Instructions for the task >>
If a line below includes the string "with", copy it.

┌──

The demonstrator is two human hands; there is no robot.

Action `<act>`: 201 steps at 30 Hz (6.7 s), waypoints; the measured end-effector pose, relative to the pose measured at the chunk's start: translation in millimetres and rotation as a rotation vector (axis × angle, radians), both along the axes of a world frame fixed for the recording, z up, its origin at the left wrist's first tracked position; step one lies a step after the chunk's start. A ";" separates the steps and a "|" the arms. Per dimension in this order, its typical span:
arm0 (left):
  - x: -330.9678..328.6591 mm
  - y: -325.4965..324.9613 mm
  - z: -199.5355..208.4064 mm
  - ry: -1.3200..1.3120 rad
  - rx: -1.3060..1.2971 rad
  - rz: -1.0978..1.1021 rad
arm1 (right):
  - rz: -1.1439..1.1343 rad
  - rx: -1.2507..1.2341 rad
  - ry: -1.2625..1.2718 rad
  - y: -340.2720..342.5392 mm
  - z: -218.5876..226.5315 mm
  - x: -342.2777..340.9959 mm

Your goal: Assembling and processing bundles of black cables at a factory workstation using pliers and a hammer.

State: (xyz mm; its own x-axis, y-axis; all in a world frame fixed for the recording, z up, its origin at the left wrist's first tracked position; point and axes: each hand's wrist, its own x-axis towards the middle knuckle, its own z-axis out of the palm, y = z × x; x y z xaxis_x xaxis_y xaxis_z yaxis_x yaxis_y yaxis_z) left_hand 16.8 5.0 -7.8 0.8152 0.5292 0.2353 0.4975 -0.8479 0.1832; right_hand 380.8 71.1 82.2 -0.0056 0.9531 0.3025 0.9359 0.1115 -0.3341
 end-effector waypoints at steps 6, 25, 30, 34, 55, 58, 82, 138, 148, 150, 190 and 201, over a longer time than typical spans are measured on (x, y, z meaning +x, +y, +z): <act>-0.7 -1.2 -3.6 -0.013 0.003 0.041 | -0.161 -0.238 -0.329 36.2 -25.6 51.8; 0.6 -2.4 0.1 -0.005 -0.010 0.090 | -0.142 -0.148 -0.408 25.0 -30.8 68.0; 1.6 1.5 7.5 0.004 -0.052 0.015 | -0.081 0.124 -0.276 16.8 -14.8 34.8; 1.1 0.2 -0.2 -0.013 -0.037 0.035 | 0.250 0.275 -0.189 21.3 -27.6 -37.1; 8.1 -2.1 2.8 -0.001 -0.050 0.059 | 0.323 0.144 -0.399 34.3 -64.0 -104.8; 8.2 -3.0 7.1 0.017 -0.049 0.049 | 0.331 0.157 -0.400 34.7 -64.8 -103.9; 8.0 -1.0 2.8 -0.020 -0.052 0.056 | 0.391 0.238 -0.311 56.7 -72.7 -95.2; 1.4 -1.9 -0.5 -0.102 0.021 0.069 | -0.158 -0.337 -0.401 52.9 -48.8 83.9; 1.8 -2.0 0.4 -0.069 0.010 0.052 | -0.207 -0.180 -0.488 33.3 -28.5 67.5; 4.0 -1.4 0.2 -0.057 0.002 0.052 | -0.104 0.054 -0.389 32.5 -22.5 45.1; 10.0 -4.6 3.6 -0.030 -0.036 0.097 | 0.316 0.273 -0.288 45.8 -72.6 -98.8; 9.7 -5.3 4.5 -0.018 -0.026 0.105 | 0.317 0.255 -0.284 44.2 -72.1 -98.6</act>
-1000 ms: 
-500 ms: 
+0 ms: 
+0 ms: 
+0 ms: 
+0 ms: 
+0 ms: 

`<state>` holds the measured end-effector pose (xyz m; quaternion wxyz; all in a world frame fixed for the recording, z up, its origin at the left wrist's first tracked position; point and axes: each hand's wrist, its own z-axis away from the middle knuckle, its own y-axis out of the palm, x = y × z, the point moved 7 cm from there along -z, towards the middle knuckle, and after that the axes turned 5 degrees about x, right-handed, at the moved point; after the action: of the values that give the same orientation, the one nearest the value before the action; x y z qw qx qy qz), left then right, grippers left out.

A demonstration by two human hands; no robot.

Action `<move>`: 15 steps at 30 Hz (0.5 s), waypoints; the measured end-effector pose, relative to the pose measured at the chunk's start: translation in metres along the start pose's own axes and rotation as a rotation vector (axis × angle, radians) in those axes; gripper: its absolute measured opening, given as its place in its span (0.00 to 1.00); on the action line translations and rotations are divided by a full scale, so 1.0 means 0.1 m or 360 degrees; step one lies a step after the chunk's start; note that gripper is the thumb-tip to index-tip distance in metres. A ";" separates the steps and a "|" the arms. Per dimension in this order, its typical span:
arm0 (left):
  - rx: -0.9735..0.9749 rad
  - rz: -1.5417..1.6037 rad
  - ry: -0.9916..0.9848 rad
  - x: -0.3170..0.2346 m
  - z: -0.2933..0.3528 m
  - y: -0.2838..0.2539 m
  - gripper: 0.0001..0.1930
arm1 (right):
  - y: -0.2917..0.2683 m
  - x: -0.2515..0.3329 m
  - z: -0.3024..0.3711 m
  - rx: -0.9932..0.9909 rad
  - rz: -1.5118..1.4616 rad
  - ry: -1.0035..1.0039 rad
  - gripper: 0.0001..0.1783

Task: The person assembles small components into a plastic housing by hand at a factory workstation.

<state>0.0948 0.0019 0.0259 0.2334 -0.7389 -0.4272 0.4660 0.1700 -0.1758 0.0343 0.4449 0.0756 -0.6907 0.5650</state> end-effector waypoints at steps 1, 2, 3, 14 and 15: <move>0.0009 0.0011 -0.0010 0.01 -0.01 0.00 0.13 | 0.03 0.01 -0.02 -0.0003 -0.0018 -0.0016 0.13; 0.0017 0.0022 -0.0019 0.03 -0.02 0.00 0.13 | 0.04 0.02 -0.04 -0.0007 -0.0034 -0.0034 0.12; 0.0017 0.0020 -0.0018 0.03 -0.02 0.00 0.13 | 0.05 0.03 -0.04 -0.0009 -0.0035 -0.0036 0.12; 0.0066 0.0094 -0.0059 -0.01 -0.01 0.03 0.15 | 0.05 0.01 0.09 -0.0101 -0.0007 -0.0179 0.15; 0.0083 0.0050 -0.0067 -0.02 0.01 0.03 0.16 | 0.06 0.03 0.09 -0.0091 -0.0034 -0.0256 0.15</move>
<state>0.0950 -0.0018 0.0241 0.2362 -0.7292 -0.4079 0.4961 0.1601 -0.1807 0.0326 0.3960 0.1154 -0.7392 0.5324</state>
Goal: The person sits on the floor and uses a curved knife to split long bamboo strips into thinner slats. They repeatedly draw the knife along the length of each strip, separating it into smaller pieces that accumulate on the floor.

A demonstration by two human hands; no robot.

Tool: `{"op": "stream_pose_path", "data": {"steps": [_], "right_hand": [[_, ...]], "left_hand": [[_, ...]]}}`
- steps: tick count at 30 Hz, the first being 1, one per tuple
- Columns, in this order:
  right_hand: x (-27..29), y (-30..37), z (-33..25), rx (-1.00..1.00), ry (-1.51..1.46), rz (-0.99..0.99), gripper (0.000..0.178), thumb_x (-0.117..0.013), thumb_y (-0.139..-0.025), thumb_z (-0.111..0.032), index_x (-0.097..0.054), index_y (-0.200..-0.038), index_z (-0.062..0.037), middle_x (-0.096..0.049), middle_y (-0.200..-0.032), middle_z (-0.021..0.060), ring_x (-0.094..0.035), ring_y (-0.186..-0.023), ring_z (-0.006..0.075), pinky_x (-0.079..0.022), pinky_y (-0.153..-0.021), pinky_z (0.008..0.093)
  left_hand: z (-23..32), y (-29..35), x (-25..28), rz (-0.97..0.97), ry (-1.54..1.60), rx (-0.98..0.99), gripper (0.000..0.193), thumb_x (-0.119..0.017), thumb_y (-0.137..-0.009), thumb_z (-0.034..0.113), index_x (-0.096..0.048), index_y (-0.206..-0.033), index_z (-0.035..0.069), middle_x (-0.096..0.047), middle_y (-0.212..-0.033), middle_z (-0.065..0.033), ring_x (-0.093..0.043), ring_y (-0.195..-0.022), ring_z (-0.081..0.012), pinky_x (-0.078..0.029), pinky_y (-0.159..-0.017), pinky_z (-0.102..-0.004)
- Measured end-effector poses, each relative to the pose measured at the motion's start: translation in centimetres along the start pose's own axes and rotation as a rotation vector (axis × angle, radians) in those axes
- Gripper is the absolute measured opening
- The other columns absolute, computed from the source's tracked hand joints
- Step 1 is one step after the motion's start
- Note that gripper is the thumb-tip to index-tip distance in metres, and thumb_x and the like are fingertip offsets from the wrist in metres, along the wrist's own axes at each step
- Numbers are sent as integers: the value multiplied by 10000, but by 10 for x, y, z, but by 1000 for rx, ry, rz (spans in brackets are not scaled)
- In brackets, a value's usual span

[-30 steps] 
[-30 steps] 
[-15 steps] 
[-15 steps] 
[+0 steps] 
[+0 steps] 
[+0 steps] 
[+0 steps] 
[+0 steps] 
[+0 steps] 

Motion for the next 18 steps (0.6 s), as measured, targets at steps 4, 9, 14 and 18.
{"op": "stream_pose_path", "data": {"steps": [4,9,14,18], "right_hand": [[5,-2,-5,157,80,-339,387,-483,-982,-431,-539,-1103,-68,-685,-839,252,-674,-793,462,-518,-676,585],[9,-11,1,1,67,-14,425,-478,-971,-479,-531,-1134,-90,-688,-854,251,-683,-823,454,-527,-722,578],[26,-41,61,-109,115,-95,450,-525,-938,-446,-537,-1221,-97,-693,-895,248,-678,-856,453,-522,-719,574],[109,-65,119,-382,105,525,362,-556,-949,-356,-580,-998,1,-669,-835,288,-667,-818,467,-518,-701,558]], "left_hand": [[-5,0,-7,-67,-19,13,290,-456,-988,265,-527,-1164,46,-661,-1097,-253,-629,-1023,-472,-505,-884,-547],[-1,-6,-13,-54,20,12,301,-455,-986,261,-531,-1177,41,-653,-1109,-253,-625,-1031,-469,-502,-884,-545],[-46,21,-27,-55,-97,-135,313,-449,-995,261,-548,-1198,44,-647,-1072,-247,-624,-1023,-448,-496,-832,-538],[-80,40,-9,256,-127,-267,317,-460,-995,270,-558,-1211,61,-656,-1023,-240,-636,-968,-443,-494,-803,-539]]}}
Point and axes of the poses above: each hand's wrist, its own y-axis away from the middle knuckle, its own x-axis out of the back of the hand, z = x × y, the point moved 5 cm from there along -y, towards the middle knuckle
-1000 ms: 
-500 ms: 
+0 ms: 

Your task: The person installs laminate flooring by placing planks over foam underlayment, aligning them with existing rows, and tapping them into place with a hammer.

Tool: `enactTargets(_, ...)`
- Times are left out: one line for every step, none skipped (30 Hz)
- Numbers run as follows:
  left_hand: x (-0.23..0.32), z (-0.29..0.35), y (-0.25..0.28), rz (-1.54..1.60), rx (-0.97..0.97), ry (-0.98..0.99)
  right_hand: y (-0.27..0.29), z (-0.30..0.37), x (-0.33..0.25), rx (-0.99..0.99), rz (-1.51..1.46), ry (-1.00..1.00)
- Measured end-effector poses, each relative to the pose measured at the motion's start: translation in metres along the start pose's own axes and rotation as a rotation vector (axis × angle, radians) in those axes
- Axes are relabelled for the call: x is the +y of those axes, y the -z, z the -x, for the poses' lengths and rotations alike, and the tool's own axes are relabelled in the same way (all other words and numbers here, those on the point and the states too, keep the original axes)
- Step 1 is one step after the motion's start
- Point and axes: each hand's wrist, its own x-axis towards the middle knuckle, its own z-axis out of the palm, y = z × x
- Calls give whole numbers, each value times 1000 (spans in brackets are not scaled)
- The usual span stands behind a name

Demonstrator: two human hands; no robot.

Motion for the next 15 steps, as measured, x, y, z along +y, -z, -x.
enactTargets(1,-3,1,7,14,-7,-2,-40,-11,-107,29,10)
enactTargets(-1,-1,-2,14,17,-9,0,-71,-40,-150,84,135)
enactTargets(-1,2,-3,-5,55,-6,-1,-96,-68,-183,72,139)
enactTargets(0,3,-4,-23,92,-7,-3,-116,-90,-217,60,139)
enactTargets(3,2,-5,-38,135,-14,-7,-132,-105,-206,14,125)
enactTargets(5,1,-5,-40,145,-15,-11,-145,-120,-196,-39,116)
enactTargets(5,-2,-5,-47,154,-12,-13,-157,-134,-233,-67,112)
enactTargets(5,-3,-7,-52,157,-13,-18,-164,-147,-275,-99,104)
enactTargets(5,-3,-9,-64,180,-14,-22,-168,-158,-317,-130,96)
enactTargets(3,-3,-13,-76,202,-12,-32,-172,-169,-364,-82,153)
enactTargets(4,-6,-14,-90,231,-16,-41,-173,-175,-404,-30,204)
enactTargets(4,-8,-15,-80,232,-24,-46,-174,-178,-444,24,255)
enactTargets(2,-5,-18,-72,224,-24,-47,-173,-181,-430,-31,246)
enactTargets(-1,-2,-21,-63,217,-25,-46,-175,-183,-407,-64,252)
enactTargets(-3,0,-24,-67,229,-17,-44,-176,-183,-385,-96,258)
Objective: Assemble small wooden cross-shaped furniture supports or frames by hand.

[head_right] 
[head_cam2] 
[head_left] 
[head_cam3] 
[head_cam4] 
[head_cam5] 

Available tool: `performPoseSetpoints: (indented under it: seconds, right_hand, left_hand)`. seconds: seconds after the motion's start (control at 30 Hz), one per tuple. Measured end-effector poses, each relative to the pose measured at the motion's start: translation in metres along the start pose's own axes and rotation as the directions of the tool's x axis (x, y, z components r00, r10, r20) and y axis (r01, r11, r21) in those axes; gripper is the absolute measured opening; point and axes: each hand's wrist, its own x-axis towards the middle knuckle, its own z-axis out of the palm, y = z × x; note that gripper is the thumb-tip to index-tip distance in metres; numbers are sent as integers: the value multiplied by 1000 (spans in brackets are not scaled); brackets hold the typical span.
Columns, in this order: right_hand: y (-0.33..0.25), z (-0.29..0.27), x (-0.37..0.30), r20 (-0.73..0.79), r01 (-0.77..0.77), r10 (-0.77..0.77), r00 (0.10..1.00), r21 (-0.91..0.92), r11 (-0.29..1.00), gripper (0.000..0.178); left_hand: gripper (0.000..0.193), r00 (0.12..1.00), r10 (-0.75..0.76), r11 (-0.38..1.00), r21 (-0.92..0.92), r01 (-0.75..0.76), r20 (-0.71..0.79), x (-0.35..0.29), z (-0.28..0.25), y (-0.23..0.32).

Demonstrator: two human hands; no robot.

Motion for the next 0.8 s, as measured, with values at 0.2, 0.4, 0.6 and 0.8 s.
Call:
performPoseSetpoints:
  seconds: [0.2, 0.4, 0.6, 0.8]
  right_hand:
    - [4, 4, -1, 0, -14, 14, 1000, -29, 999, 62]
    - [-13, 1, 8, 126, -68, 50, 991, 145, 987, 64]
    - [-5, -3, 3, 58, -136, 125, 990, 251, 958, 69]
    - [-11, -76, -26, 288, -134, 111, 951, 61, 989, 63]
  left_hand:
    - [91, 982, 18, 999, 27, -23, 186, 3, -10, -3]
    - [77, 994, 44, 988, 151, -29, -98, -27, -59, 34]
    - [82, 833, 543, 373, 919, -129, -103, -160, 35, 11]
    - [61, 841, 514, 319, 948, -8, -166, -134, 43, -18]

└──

Answer to this exercise >>
Your task: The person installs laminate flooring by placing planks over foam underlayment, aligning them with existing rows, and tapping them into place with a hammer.
Motion for the next 0.8 s, as measured, with values at 0.2, 0.4, 0.6 and 0.8 s.

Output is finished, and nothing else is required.